Risk Assessments

Every activity that we do at Chelsea Forest School, from handling natural materials, to stick play, to tool use undergoes a risk assessment. This comprises analyzing the benefits that are derived from participating in this activity. The level of risk that exists if no safety measures are put in place is identified. This can be High, Medium or Low and is arrived at by looking at the likelihood of something happening combined with the likely severity of the injury if it were to occur. Anything that is not automatically a Low risk, requires safety measure to be put into place. The level of risk with the safety measures in place is then re-analyzed. The goal of course is to get all risk down to Low.

In the event that risk cannot be reduced or that risk outweighs benefits, the activity is not permitted.

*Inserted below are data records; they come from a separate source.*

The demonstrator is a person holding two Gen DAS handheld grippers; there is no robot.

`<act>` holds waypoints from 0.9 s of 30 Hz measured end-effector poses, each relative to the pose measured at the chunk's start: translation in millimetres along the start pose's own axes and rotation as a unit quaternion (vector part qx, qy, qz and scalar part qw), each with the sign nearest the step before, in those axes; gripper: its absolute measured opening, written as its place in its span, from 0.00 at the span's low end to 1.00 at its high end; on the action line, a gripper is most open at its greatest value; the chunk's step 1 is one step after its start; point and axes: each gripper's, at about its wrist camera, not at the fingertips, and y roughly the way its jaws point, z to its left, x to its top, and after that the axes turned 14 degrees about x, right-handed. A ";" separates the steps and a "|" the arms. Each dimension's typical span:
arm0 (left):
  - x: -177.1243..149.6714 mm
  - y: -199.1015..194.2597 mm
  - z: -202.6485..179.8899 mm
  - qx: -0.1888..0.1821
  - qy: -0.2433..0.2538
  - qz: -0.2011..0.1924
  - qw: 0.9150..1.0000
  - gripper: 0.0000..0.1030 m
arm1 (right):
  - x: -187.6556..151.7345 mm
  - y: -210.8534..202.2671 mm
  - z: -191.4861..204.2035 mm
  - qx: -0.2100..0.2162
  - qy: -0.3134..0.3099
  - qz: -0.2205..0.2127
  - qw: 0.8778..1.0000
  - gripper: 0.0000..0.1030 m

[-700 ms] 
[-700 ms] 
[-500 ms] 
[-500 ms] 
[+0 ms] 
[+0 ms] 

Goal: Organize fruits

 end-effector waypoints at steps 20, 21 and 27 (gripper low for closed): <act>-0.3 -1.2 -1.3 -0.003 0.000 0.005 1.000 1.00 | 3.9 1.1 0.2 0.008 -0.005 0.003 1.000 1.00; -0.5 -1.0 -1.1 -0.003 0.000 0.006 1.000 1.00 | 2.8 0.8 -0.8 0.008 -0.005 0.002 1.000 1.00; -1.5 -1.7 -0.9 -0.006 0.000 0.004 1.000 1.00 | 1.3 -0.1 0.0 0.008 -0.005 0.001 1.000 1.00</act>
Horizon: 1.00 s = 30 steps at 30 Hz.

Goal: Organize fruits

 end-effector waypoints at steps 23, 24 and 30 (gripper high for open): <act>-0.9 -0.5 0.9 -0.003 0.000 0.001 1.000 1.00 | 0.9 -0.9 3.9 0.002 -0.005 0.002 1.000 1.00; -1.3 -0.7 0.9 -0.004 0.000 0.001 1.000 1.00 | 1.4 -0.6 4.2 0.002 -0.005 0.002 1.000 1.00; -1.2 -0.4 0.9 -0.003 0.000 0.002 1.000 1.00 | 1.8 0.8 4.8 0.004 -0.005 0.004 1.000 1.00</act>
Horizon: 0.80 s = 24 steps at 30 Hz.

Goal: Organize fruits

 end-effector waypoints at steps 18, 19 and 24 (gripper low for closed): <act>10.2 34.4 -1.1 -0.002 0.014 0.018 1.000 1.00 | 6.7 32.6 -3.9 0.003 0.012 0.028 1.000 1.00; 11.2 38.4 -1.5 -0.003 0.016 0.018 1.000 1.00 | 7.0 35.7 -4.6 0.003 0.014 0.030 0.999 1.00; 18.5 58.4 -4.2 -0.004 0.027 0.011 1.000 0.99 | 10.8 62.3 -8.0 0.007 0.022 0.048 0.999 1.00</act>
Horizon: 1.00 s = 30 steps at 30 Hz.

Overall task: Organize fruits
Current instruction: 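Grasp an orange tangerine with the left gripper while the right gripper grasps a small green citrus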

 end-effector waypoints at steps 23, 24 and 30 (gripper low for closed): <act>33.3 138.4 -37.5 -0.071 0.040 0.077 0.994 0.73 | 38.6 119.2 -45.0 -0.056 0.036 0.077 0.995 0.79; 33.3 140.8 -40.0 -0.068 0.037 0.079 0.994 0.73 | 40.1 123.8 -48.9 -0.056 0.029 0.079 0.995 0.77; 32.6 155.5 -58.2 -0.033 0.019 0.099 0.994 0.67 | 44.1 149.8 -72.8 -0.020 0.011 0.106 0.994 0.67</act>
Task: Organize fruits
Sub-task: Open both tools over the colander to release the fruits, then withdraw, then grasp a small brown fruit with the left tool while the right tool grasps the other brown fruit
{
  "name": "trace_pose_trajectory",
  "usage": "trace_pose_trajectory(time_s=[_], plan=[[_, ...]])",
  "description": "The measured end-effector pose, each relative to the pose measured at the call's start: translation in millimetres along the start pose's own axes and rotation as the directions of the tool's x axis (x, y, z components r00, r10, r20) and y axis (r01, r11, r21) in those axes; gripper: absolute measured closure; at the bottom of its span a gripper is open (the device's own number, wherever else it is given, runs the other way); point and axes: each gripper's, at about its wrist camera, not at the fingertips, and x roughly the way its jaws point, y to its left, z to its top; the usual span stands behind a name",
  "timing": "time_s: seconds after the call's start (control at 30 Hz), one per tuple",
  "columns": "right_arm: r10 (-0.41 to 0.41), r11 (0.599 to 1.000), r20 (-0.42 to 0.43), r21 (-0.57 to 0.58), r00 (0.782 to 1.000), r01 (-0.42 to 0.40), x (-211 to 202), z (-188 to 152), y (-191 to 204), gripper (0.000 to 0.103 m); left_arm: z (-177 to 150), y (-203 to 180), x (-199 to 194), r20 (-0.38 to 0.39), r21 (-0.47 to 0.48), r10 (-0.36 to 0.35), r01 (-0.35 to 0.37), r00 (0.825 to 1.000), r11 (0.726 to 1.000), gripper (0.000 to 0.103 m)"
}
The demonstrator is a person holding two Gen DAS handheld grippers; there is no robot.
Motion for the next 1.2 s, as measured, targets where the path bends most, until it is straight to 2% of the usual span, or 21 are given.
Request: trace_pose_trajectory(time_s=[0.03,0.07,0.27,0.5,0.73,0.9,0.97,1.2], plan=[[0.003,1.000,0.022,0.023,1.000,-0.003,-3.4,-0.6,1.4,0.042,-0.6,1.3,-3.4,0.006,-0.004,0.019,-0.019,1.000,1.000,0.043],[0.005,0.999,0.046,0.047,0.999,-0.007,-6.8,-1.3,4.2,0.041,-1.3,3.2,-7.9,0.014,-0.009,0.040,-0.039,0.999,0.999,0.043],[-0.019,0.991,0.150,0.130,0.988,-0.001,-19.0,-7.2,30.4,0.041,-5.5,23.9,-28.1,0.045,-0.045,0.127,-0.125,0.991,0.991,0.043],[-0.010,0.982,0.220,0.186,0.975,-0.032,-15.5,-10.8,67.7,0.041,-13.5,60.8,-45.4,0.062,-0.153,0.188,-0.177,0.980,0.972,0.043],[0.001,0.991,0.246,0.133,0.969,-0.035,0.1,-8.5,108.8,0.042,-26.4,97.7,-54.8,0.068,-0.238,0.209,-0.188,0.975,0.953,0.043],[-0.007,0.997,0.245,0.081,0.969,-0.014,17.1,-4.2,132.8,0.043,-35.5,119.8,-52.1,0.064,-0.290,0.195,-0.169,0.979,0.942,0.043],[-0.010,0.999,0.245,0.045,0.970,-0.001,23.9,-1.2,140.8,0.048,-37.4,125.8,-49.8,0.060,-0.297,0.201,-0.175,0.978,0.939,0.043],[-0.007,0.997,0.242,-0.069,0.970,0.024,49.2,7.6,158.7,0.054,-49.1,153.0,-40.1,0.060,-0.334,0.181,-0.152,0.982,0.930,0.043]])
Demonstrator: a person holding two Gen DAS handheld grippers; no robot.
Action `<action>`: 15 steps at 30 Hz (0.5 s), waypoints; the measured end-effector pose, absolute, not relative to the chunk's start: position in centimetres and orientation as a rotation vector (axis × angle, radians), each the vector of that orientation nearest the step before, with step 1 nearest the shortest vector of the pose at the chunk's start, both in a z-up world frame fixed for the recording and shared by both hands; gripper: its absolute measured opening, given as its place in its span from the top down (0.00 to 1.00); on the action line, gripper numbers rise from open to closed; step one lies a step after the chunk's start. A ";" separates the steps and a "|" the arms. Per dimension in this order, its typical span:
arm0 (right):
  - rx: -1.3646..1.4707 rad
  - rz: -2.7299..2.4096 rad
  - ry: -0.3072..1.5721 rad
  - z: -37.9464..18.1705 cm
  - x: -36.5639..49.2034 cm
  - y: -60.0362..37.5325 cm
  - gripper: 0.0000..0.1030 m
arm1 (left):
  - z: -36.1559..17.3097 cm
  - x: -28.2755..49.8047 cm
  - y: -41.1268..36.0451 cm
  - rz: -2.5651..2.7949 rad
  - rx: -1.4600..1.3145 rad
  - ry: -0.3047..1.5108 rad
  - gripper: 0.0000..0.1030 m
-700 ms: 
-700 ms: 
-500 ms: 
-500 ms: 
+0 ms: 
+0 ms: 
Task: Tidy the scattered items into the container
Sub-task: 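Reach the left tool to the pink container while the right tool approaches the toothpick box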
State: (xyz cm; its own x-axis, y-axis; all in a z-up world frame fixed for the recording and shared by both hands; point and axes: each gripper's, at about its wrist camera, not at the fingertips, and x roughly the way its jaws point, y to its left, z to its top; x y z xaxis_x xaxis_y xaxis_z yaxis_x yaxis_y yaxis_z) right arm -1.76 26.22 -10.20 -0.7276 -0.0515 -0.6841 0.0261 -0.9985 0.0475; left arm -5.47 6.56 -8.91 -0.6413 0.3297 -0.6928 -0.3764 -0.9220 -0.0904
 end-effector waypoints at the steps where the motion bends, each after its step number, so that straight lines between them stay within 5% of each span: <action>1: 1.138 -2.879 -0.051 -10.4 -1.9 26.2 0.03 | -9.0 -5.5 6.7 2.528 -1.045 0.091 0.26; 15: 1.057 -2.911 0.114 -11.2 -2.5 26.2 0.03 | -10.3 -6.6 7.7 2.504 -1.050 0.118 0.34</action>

Here are some examples of safety measures that have been put in place for some of our more risky activities:

Stick Play

Benefits

  • Develops small muscles – gripping stick
  • Develops large muscles – carrying stick, maneuvering it through forest, swinging it around with controlled movement
  • Develops eye hand coordination
  • Promotes team work
  • Develops creative thinking and imagination
  • Provides opportunities for problem solving
  • Develops safety and risk analysis
  • Awareness of others
  • Ability to distinguish live wood from dead
  • Ability to visually scan environment to ‘find a stick’

Safety Measures

  • Children are taught to use the ‘Blood Bubble’ rule. If they extend their arm with the stick (or any tool) in it, they must be able to turn in a complete circle without hitting anyone. This circle is their “Blood Bubble”. If anyone is in their bubble, they could get hurt and thus blood! This rule applies whenever sticks are being swung around or used to hit things.
  • Sticks taller than the child must be dragged behind them and not carried upright.
  • Many children working together with sticks are closely supervised, and reminded to be aware of each other.
  • Sticks are NEVER permitted to hit people.
  • Children may not run while holding a stick.

Tree Climbing

 Benefits

  • Develops large muscles
  • Develops strong core
  • Develops strength and dexterity in hands – essential for writing
  • Promotes self awareness (listening to your gut)
  • Safety awareness
  • Promotes communication skills
  • Perseverance
  • Spatial awareness
  • Kinesthetic awareness
  • Allows children to face their fears
  • empowering/self confidence

Safety Measures

  • Children must ask before climbing a tree and an adult must be actively supervising.
  • An adult must assess the tree for safety (health of branches, fall zone, etc. ).
  • Trees are not climbed when icy.
  • Children may not climb trees with loose clothing (skirts, big shirts, etc.)
  • Children are taught to assess branches for strength. For example, the branch must be thicker than their arm before climbing on it, and must be a live branch. Dead branches break easily.
  • Where possible, dead branches are removed.
  • Broken branches that may snag on children’s clothing or otherwise cause injury are removed.
  • Children are NEVER put up into a tree. If they cannot climb up themselves they do not possess the necessary strength or coordination to be remain safe.
  • If they climb up, they must be able to get down. They may be verbally guided down.
  • Before being allowed to climb out of arms reach of the adult, the adult must be confident that the child possesses the necessary skills to climb safely.
  • Children are taught to have a minimum of 3 points of contact at all times ie. 2 feet, 1 hand or 2 hands and 1 foot…
  • A height limit of 3 m is imposed.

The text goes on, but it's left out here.